Discussing the Theory and Application are fine. However, Practical Experience is necessary to determine if the application is a viable means in eliciting a greater Training Response.

Secondly, one of the problems with most individuals is they incorrectly apply the concept; this due to lack of knowledge. When the program doesn’t work, they blame the program. That rather accepting the fact that perhaps the root of why the program didn’t works was that it was incorrectly implemented.

And one of, if not the main issue, is individual who have never tried a program take on the status of expert. That amount to coaching a game you’ve read about but never played.

In any give field, you need to have at least “Played the game” to be able to completely understand how to coach it.

As the saying goes, “You don’t know until you try”.

Then there’s…

If It Worked For Other, Why Isn’t It working For Me?

If it a program has worked for other, it or the concepts will probably work for you. Usually, the reason a program that has worked for other but does not for you comes down to misapplication.

Yet the mantra from these individuals is “I am different” (“The Law of Individuality”).
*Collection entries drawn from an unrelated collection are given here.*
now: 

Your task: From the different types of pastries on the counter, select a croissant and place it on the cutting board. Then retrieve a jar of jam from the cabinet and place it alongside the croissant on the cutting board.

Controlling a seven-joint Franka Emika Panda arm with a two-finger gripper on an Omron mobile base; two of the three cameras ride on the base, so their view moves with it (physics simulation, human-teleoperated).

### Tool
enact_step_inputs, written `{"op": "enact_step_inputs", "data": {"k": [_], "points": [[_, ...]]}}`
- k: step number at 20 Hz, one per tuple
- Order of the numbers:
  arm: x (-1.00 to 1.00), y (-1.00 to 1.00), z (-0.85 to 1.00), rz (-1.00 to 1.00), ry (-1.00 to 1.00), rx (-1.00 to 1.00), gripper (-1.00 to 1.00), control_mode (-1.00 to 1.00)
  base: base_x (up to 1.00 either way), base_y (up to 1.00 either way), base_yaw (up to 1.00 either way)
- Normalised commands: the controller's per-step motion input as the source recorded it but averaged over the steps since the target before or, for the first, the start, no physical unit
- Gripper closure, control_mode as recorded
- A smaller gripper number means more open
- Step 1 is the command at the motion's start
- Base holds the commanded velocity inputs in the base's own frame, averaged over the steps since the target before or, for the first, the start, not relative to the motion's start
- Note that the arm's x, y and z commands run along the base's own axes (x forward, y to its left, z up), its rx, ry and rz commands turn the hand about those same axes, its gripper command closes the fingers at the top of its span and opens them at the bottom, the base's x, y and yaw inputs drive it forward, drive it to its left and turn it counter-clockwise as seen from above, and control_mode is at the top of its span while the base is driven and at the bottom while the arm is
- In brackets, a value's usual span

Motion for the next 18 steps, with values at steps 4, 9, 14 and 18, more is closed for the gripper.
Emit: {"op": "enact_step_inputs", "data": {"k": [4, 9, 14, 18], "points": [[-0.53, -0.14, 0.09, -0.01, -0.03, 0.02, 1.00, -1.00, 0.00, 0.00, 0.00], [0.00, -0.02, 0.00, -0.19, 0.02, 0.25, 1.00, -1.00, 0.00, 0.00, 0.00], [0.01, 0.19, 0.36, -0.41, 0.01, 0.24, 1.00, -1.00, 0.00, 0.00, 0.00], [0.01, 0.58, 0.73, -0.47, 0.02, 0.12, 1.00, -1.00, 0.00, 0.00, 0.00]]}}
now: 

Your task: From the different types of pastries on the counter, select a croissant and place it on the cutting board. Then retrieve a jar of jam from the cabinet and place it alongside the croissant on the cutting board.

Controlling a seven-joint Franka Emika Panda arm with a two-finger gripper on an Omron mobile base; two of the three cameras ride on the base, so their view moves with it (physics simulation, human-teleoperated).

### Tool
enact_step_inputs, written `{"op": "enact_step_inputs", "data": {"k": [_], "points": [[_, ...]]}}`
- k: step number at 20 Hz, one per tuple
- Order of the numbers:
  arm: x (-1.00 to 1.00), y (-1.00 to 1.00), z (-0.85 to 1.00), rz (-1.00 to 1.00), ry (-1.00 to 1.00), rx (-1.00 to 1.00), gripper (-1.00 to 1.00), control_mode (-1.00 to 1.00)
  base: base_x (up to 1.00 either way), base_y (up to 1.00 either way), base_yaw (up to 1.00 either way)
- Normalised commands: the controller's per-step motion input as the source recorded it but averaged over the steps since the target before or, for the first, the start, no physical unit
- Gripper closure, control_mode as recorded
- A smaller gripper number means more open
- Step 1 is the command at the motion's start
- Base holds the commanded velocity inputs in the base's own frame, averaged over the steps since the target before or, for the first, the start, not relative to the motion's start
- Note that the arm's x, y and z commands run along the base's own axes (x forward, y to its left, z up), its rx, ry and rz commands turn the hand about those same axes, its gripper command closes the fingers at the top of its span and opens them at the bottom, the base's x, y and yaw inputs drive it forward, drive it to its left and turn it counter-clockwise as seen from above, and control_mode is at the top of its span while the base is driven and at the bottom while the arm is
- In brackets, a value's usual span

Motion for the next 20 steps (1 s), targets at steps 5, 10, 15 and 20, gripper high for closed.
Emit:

The irony in that is we are all more Alike than Disalike. That’s one of the reasons that a medication for one individual will work for another with the same issue. Granted there is a small population of “Non-Responders”.

Kenny Croxdale

I find Oly pulls and conventional pulls to be very different lifts in the muscle groups primarily worked, the way those muscle groups are worked, and the actual technique.

I find Oly pulls to be fairly balanced between quad, ham, and hip muscle stimulation. Granted, a DL stimulates the same lower body muscles but has a much greater emphasis on the hams.

The first pull of an Oly pull is nothing like the first half of a conventional DL. The oly pull is initiated with the shoulders over the bar and is like a leg press and is meant to set up the more powerful second pull. The DL is initiated by the squeezing the chest up and out and pulling your back and the bar back.

If I start my 1st pull in an Oly lift like a DL, I end up backing up several to many inches and am off balance trying to catch the bar that’s not just sent up but back too.

They’re entirely different lifts.

Now I can see how the Oly’s wold allow for much greater power development because you have to stay quick and fast the whole movement. But what about accommodating resistance? This is why Louie uses it. So you can still work a movement specific to the comp movement with sub-max work and still have to used a lot of power through the whole movement.

I would like to see studies of power development of the classic PL lifts with various levels of accommodating resistance vs the Oly movements.